Emergency roof work is a two-phase problem. Phase one is stopping the water: temporary dry-in with a compatible membrane lap or a properly fastened tarp assembly weighted against Wasatch-Oquirrh gap-fill wind loads, interior water diversion if the building has active ceiling damage, and drain clearing if ice bridging is blocking the drainage path. Phase two is the permanent repair - scoped after the building is stabilized, after the snowpack has cleared, and never oversold during the high-pressure environment of an active emergency. We keep these two phases explicitly separate because owners who commit to a permanent repair contract at midnight during an active snowmelt event often end up paying for more than the building requires.

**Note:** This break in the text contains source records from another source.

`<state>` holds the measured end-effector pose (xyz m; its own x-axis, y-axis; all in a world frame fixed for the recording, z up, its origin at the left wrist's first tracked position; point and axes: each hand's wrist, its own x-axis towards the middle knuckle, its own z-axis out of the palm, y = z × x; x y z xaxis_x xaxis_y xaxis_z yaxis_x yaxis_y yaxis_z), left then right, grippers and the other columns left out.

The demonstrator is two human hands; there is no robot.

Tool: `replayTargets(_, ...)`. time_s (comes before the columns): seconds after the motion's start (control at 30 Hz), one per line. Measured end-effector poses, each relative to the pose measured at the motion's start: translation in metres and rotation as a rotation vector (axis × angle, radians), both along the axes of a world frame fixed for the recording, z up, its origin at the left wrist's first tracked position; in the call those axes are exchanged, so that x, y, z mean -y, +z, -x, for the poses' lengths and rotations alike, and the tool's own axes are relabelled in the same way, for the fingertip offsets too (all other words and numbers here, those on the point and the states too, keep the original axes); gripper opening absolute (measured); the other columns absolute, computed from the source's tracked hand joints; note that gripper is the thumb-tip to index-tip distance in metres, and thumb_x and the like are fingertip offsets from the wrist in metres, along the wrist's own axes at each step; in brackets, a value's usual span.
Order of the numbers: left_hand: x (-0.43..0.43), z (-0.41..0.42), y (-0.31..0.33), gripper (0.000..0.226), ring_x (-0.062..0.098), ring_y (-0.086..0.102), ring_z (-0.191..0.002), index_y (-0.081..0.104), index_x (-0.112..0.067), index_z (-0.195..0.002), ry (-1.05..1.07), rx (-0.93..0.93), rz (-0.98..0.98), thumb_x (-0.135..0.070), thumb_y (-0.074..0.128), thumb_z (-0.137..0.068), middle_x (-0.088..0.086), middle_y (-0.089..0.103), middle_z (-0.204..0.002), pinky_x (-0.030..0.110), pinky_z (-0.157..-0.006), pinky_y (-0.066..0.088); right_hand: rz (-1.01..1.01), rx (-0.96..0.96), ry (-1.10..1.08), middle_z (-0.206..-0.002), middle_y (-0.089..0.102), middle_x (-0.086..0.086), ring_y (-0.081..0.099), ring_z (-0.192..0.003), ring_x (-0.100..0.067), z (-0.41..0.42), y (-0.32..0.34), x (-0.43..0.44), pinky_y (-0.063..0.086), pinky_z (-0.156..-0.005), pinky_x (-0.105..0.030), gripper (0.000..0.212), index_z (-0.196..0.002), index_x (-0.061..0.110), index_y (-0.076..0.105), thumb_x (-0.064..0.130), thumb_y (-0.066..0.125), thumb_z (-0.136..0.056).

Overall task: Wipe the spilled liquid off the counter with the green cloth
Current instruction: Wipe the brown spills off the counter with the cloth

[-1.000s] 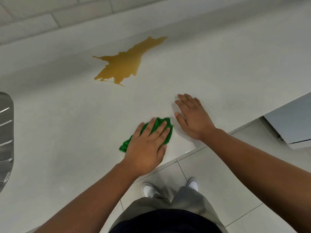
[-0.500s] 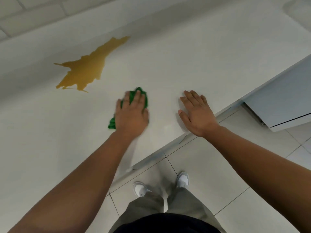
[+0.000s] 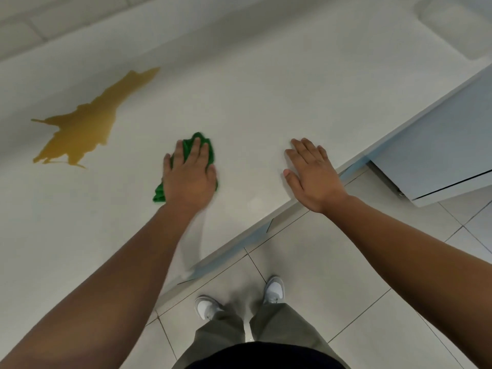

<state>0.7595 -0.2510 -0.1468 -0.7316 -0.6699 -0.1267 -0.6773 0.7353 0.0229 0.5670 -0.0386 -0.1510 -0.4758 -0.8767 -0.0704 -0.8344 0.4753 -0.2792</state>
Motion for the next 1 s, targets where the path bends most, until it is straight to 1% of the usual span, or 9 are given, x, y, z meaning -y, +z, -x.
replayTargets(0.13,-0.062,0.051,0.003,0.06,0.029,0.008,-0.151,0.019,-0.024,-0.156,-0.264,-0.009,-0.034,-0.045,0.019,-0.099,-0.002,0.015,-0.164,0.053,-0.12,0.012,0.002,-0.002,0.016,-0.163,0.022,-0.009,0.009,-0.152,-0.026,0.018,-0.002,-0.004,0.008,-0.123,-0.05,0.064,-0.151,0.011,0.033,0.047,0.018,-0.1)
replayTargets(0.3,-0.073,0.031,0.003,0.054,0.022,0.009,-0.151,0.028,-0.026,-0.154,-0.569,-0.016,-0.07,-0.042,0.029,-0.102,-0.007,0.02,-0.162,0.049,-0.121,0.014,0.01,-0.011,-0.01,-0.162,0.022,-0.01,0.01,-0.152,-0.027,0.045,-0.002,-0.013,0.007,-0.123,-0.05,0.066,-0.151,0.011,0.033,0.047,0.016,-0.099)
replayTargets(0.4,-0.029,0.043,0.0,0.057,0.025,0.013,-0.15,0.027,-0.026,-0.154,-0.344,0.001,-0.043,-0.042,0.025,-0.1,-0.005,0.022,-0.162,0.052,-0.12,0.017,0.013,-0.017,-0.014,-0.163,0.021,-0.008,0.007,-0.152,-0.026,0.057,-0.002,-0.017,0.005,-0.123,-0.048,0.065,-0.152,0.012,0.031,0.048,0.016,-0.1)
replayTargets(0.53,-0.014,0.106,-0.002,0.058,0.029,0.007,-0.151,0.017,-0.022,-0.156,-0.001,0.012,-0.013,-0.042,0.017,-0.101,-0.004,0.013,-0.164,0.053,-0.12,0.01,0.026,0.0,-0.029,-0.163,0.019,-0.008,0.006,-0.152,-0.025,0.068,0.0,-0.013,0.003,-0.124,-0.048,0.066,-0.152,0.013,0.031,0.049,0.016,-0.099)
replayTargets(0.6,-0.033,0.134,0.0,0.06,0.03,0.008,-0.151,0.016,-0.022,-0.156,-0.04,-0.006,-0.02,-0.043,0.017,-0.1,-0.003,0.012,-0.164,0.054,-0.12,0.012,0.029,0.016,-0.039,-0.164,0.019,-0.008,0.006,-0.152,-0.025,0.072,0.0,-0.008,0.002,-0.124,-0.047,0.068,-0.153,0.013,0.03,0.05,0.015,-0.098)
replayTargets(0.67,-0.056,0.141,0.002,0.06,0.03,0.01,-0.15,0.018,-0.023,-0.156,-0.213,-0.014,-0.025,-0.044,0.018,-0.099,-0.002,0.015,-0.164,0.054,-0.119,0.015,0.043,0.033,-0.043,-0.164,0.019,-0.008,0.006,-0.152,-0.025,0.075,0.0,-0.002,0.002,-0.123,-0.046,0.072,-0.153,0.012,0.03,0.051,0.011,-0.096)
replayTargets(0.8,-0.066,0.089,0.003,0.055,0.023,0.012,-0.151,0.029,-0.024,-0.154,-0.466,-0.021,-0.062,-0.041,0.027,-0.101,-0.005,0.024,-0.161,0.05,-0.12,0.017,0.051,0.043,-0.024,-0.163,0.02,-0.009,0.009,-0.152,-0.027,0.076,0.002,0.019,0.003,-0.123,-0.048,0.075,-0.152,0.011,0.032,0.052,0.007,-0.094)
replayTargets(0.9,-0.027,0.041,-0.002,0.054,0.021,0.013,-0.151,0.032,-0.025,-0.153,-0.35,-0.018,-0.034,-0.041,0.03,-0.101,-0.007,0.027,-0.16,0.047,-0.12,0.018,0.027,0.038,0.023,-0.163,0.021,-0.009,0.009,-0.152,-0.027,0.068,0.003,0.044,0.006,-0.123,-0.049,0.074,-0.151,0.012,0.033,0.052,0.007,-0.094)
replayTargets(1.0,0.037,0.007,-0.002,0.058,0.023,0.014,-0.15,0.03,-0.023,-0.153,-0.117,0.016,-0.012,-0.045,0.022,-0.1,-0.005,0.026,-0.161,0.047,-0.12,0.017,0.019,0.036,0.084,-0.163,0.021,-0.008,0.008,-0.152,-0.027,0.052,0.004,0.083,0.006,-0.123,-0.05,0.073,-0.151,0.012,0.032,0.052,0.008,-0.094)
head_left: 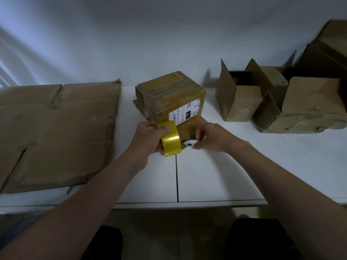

Our emergency dispatch covers Salt Lake County, Davis County, Utah County, and Tooele County. We do not subcontract emergency calls - our own crews respond with our own materials under our own project manager supervision.
Downtown and adjacent neighborhoods (CBD, the Avenues, Capitol Hill, Sugar House, South Salt Lake, University of Utah campus): Four-hour maximum dispatch during business hours for most emergency calls. After-hours and weekend dispatch takes two to four hours from call to crew on-site - our on-call project manager is reachable from our downtown Salt Lake City base and dispatches directly.
Salt Lake County suburbs (West Valley City, West Jordan, South Jordan, Murray, Taylorsville, Millcreek, Draper): Same-day dispatch. Typical arrival is two to four hours from initial call depending on crew availability and active weather conditions across the valley.
Silicon Slopes corridor (Lehi, American Fork, Herriman) and outer Wasatch Front (Ogden, Provo, Orem): Same-day for major loss events - active building penetration, structural exposure, multi-building campuses. Next-day standard for contained minor events.